3. Preprocessing: Standardasation and scaling of gene expression data

Prerequisite: Data files must have been downloaded and initial classification applied as described in DataLoading.

The Jupyter Notebook in this folder will prepare the RNA sequencing data with the following process:

  • Load the file generated in the previous step (clinical.csv) as a Pandas dataframe;
  • Filter to include only genes with the biotype protein_coding;
  • Extract expression values from the stranded_first column;
  • Format the data into a single row, with gene names as columns;
  • Add clinical metadata including TNBC label and Case ID;
  • Handle duplicate case IDs and gene colums;
  • Save the resulting dataframe to a new file geneDataPreProcessed.csv in the Data folder (this will not be included in the repository);

The resulting preprocessed data file can be loaded with the following code:

dataPath = '../Data'
df = pd.read_csv(os.path.join(dataPath, 'geneDataPreProcessed.csv'))
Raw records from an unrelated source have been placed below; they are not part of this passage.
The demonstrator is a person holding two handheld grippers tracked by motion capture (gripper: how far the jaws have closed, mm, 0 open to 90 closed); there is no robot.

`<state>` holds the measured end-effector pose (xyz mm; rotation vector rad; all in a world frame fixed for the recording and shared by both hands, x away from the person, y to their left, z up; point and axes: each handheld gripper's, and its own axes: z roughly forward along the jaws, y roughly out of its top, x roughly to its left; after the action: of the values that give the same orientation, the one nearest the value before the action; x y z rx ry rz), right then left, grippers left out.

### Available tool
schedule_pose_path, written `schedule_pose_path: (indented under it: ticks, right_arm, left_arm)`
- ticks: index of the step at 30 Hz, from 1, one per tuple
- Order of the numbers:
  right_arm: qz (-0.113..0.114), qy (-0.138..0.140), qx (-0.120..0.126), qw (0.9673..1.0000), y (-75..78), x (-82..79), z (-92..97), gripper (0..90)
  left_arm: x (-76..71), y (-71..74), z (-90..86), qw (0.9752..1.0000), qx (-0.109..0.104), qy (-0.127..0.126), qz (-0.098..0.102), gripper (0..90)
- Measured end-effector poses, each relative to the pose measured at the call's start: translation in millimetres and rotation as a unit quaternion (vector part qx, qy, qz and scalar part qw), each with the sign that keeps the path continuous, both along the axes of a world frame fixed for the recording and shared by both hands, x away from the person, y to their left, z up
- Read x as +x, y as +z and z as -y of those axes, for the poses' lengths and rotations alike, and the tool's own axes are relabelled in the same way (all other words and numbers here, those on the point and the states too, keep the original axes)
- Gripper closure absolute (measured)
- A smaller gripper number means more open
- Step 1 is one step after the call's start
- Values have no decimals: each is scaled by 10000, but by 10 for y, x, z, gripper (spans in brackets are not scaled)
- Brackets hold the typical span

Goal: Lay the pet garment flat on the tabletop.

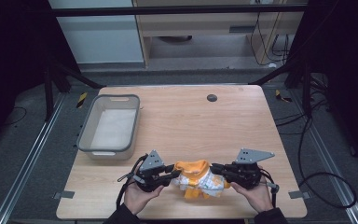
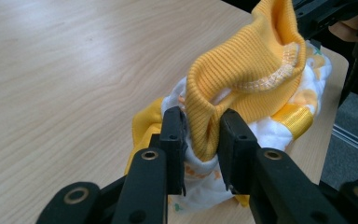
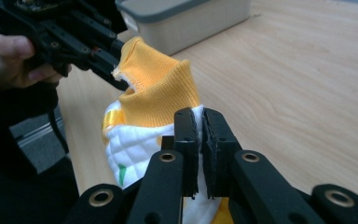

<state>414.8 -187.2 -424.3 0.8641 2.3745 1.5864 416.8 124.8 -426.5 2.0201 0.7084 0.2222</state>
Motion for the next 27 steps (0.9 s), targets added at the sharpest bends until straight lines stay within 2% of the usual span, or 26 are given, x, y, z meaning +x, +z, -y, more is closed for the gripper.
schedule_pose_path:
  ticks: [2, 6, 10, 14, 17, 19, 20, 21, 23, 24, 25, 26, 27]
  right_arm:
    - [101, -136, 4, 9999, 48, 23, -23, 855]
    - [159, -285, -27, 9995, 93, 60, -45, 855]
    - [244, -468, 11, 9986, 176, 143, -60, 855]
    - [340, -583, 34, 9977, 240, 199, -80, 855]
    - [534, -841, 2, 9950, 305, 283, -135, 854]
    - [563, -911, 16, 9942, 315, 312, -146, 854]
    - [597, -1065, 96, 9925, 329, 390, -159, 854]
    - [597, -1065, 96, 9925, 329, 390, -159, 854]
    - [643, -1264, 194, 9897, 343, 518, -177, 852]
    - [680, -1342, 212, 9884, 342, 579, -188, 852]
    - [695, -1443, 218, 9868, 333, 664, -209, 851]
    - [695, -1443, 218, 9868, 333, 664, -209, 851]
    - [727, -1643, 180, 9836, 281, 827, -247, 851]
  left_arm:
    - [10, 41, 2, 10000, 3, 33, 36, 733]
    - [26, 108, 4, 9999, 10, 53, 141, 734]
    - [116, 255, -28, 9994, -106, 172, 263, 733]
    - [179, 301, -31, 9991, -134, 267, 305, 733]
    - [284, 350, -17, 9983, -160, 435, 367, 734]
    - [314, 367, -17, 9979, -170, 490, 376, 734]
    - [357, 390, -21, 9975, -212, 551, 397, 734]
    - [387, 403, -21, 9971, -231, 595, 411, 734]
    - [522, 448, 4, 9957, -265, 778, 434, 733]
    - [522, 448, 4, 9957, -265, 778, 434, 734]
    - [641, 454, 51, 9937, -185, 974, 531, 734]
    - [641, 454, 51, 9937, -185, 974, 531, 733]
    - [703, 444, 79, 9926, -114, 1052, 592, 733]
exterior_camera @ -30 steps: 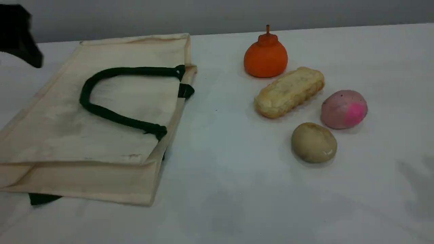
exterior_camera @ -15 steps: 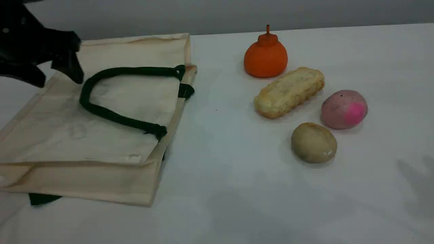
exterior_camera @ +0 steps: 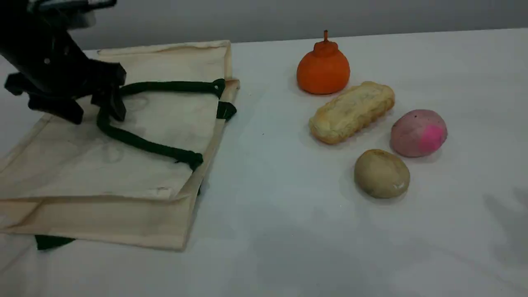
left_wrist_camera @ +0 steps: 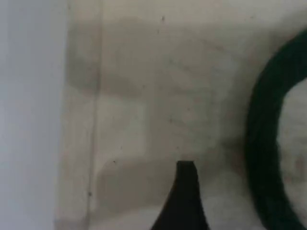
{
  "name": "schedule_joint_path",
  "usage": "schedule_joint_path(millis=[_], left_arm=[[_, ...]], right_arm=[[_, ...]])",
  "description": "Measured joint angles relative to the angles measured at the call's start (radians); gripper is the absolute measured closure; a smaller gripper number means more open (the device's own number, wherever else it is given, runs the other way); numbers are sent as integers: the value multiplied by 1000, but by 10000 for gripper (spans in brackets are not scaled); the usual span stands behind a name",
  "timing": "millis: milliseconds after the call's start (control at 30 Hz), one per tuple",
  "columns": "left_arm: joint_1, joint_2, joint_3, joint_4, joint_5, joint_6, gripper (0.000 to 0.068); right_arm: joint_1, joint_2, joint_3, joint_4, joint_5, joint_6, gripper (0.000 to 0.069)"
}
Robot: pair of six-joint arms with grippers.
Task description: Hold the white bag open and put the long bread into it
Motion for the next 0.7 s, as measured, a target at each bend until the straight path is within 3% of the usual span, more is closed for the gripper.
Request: schedule_joint_path(millis=[500, 600, 700], left_arm=[[-17, 103, 0, -40, -85, -8, 126], [-17, 115, 0, -39, -84, -8, 160], [-17, 117, 0, -40, -83, -40, 252]], right_arm=[[0, 0, 0, 0, 0, -4, 361], [0, 0, 0, 0, 0, -4, 361], [0, 0, 0, 0, 0, -4, 361]])
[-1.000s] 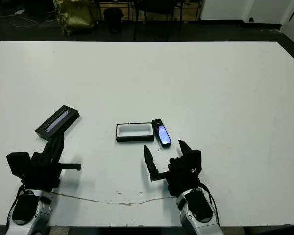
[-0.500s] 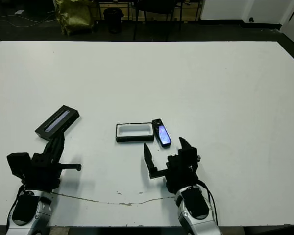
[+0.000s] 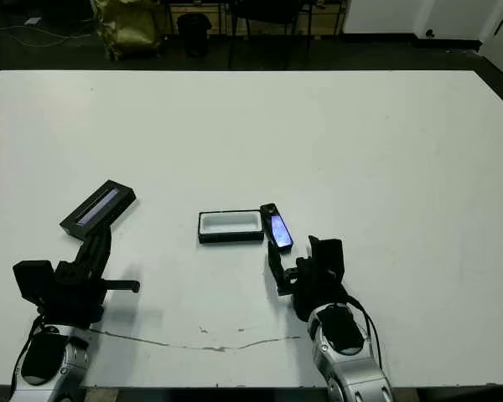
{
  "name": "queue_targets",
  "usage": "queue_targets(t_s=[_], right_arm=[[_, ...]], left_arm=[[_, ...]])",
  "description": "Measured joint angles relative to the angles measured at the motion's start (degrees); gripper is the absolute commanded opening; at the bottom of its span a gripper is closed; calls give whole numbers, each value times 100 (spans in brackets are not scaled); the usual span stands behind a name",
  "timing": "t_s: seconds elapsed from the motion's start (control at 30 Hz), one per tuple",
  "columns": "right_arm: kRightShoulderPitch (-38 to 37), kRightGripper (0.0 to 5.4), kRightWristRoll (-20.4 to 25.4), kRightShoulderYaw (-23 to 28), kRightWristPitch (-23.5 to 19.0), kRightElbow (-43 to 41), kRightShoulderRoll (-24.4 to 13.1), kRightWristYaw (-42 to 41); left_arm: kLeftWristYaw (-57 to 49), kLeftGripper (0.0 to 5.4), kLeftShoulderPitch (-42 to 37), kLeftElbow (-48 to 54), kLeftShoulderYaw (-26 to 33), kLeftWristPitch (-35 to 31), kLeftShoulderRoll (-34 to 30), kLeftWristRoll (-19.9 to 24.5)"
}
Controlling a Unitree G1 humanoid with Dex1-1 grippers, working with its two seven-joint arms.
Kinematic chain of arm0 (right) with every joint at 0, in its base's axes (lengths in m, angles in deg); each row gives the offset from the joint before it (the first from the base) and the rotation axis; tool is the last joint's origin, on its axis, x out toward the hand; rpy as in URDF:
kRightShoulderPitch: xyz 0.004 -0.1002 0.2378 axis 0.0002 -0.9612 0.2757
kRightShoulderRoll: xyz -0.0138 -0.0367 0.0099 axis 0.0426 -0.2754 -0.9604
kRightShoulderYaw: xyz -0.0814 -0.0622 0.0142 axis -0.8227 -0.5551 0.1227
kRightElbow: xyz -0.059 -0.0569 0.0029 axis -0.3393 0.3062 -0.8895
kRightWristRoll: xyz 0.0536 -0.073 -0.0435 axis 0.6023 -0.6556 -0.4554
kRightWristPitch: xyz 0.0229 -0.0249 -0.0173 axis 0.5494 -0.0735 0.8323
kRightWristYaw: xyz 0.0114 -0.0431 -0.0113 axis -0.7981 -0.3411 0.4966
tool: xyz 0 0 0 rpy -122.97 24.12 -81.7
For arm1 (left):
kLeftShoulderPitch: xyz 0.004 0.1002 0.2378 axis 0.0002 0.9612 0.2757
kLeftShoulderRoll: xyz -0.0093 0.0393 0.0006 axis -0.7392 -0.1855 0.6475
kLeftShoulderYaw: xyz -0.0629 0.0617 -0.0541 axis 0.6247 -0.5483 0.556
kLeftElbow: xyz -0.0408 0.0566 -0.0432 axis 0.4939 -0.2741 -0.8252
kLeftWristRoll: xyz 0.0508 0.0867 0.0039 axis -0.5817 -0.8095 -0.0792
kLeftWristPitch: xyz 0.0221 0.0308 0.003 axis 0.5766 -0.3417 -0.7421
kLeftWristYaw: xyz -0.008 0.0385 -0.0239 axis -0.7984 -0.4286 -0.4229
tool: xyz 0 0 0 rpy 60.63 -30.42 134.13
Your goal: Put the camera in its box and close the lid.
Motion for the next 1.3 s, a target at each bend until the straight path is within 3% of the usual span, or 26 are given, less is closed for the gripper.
queue_targets(t_s=[0.17,0.23,0.43,0.73,0.87,1.07,1.3], right_arm=[[117,432,-10,26,-81,144,-31,-79],[186,423,-6,27,-101,204,-75,-154],[425,352,-45,-4,76,523,-209,-337],[839,153,-151,-86,95,981,-264,-469],[1004,75,-110,1,753,1542,-215,-615],[1157,64,-70,38,969,1834,-215,-747],[1238,64,-17,83,897,1866,-291,-980]], left_arm=[[0,0,-1,17,-8,-32,0,-2],[-9,0,-1,36,-14,-73,1,-2],[-41,0,-1,70,-17,-123,1,-1],[-40,0,-1,40,-28,-14,6,19],[-47,0,2,23,-37,23,8,0],[-79,0,26,27,-40,22,8,-47],[-42,0,25,6,-32,46,9,41]])
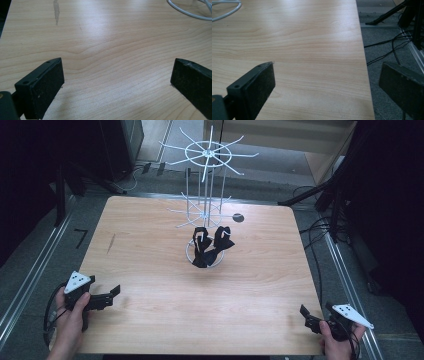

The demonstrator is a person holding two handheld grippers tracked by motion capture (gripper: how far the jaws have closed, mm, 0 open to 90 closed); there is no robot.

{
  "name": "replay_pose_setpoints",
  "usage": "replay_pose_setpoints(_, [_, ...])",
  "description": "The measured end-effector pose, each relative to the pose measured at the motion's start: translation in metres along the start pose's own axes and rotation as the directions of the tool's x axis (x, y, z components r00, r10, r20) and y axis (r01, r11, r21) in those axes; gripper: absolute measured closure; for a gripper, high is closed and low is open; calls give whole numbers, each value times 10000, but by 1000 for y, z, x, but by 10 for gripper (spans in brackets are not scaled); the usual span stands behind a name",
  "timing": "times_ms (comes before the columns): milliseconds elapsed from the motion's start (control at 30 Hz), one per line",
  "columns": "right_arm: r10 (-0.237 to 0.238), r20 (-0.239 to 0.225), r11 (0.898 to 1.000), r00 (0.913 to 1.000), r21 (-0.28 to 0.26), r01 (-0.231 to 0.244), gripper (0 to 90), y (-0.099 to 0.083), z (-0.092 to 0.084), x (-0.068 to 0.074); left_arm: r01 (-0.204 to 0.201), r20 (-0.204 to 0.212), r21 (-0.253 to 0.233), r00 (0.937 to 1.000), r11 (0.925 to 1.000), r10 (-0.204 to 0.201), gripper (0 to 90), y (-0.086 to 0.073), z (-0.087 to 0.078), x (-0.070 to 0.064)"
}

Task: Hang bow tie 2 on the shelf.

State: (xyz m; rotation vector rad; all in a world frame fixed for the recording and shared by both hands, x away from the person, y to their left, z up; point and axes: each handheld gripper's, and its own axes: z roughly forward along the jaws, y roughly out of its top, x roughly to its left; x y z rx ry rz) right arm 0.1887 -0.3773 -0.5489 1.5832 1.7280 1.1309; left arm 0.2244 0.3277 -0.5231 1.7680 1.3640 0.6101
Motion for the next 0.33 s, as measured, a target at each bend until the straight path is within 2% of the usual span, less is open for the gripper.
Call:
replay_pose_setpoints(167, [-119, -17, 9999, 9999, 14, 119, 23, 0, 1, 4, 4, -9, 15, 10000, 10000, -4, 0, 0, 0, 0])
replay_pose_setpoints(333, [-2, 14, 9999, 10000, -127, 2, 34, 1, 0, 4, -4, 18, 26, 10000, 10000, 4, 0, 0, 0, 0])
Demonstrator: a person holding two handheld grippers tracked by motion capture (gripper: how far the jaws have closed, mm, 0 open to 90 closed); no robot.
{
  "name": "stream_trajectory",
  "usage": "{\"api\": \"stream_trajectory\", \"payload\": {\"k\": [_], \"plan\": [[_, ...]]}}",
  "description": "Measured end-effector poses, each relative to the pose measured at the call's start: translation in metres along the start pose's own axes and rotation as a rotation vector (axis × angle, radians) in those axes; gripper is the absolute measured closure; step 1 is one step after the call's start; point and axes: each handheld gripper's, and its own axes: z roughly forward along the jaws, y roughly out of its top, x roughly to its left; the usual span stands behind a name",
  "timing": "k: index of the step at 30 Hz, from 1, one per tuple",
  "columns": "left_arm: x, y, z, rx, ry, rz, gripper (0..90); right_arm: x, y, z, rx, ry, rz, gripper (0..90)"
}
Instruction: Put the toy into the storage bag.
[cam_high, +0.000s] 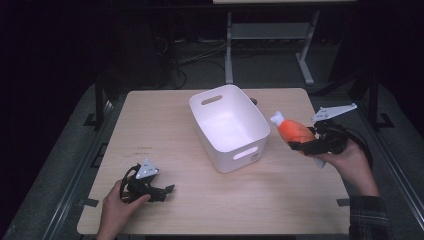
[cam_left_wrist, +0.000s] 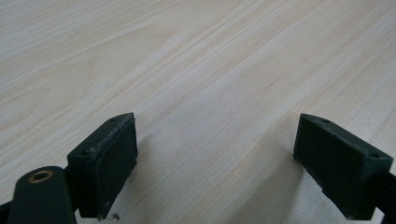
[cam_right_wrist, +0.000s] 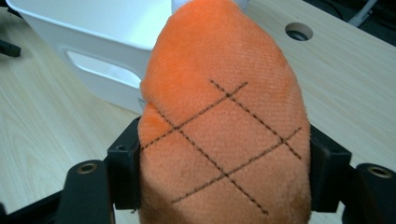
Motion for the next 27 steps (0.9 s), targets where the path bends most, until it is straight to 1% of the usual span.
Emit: {"api": "stream_trajectory", "payload": {"k": [8,19,22,27], "plan": [[0.0,0.0,0.0,-0.002,0.001,-0.002,12.7,0.004,0.02,0.005,0.004,0.0,-0.016,30.0],[0.0,0.0,0.0,0.0,0.001,0.001,12.7,0.008,0.043,0.016,0.008,0.016,-0.041,30.0],[0.0,0.0,0.0,0.0,0.001,0.001,12.7,0.01,0.051,0.019,0.0,0.025,-0.045,30.0],[0.0,0.0,0.0,0.0,0.001,0.001,12.7,0.015,0.063,0.025,0.001,0.031,-0.056,30.0]]}}
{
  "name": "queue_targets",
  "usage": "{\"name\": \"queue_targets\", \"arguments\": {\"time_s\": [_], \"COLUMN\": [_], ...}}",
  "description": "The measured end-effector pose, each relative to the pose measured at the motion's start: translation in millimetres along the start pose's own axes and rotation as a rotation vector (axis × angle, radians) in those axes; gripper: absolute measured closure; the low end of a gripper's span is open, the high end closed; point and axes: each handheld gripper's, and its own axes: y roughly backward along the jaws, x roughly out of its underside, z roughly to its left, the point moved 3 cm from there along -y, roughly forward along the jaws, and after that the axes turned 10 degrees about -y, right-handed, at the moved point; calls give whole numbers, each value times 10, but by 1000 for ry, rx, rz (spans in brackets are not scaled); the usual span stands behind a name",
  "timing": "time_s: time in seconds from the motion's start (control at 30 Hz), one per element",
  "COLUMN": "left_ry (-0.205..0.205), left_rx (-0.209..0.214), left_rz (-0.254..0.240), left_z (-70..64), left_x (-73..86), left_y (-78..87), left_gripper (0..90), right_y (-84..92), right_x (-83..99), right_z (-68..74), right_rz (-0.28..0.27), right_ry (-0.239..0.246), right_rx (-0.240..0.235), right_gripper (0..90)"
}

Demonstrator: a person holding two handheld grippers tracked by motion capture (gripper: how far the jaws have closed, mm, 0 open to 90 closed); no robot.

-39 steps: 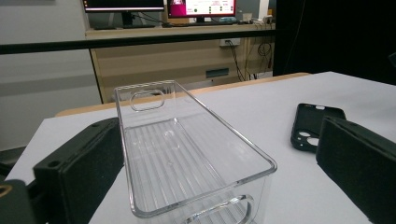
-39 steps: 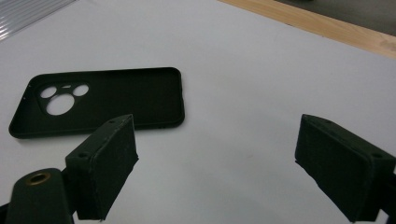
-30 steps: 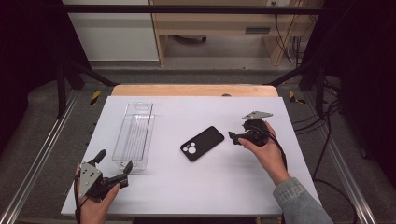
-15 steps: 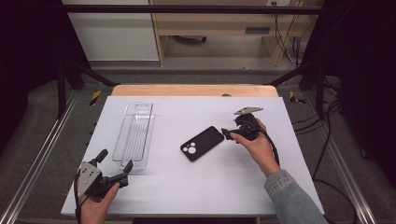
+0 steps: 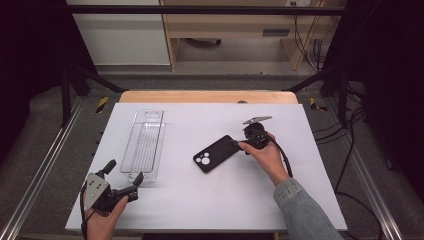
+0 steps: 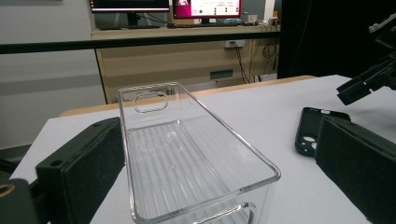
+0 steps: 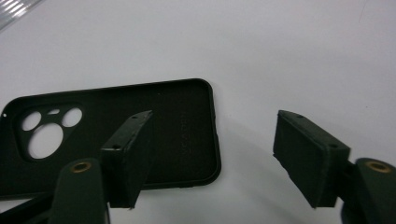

Next step: Jupyter Notebooks that parse the preprocessed data, select features using different methods, and link them from all RNA Seq files, can be found in the Features folder that lives next to this Preprocessing folder.

Key findings

Each file contained expression data for 19,354 protein-coding genes. 24 duplicate genes have been handled. No duplicate case IDs were found.